The Johns Hopkins project was conceived by Avi Rubin, a professor of computer science and the technical director of Johns Hopkins's Information Security Institute. Rubin has used his graduate courses in the past to expose weaknesses in electronic voting technology, digital car keys and other byproducts of a society that is increasingly dependent on computers, networks and software.

"My expectations were that they would be able to find a lot of information, and in fact they did," Rubin said.

In some instances, students visited local government offices and filed official requests for the data - or simply "asked nicely" - sometimes receiving whole databases burned onto a CD.

In other cases, they wrote special computer scripts, which they used to slurp up whole databases from online sources like Maryland's registry of occupational licenses (barbers, architects, plumbers), or from free commercial address databases.

"I think what this professor and students have done is a powerful object lesson in just how much information there is to be found about most of us online," said Beth Givens, the director of the Privacy Rights Clearinghouse in San Diego, "and how difficult it is, how impossible it is, to control what's done with our information."

David Bloys, a private investigator in Texas, has helped craft a bill now pending in the state legislature there that would prohibit the bulk transfer and display over the Internet of documents filed with local governments.

There are real dangers involved, Bloys said, when such information "migrates from practical obscurity inside the four walls of the courthouse to widespread dissemination, aggregation and export across the world via the Internet." However convenient online access made things for legitimate users, the information is equally convenient for "stalkers, terrorists and identity thieves," Bloys said.

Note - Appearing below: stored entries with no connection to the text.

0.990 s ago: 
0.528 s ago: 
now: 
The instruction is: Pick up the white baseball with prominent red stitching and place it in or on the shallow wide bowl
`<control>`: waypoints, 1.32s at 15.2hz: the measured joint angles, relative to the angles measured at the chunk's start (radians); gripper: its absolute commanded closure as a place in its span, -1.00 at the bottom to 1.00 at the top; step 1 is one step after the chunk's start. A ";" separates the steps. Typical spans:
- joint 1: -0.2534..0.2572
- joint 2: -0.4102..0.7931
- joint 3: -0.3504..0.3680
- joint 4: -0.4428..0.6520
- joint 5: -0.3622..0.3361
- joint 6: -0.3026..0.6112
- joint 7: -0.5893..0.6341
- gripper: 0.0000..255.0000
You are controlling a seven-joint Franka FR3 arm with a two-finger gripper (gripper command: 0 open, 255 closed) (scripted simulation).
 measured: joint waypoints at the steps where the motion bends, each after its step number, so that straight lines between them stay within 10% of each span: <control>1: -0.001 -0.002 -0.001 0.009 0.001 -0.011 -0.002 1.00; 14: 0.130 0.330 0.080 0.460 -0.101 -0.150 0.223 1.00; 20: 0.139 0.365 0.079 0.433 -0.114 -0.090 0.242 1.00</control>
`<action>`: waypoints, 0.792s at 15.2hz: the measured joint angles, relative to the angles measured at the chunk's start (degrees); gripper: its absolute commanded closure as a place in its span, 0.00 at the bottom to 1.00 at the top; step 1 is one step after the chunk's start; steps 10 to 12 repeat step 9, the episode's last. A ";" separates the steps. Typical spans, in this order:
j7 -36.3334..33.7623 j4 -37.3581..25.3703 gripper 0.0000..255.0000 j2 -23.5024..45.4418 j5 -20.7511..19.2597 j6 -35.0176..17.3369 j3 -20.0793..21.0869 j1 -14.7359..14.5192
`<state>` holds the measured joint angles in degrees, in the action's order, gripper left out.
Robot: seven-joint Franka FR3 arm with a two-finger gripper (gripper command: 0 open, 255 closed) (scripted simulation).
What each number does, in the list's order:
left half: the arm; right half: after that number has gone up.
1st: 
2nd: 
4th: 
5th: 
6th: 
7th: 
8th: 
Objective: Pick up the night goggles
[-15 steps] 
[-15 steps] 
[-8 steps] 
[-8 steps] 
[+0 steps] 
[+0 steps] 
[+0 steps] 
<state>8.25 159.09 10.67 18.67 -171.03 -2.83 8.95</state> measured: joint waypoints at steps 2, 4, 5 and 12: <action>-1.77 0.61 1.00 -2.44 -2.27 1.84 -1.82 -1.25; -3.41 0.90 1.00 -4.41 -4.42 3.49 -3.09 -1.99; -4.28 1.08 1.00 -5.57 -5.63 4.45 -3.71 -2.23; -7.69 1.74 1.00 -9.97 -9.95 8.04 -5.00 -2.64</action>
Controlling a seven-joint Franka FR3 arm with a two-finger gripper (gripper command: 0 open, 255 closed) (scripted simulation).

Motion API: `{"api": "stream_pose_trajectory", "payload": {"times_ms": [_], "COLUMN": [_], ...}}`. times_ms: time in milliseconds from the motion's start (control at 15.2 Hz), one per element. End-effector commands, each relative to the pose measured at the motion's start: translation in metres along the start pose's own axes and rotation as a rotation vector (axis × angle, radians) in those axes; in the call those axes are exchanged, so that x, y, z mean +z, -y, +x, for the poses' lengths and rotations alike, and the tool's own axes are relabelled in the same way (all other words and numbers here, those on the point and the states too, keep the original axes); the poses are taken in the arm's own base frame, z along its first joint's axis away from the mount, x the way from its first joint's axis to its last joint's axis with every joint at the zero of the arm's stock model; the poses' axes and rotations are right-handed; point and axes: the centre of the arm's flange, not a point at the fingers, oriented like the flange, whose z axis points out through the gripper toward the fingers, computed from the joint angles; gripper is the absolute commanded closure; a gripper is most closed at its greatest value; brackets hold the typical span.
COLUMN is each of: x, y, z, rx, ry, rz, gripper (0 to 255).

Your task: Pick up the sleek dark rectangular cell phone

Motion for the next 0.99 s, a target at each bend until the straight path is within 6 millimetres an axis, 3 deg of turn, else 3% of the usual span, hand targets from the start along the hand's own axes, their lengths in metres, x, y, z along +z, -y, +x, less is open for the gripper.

The bill, which was introduced in Austin by Representative Carl Isett, a Republican, unanimously passed out of the State Affairs Committee on May 3 and is awaiting a vote in the full House.

Meanwhile, in Alaska, the American Civil Liberties Union - a vanguard for openness and access to public documents - has taken up the cause of Maryjane Hinman, a nurse who had lobbied unsuccessfully to have her home address removed from the state's online registry of occupational licenses.

"We feel that open access to public records is key to a free society," said Jason Brandeis, the ACLU attorney handling the Alaska suit, which seeks to bar the state from disseminating contact information for all licensed nurses. "But a balance needs to be struck between the public interest in open access to government information, and the need to protect individual privacy."

Whether such a balance can ever be struck when so much information is already out of the bag remains an open question.

"I have no problem with an individual who faces unusual threats from publication of her identity or identifying details being able under the law to seek special exception from openness," said Rebecca Daugherty, the director of the Freedom of Information Service Center for the Reporters Committee for Freedom of the Press in Virginia. "But the secrecy should be the exception," she said, "not the rule."

Several of the students at Johns Hopkins came to a similar conclusion. Despite their surprise at the number of records they were able to amass, many still felt that the benefits of openness outweigh the risks of secrecy.

"If some citizen is concerned about dead people remaining registered to vote, he can simply obtain the database of deaths and the voter registration database and cross-correlate," said Joshua Mason, whose group discovered 1,500 dead people who were also listed as active registered voters. Fifty of those dead people somehow voted in the last election. "The problem is, we don't know what we want," Rubin said, referring to the competing social interests in openness and privacy.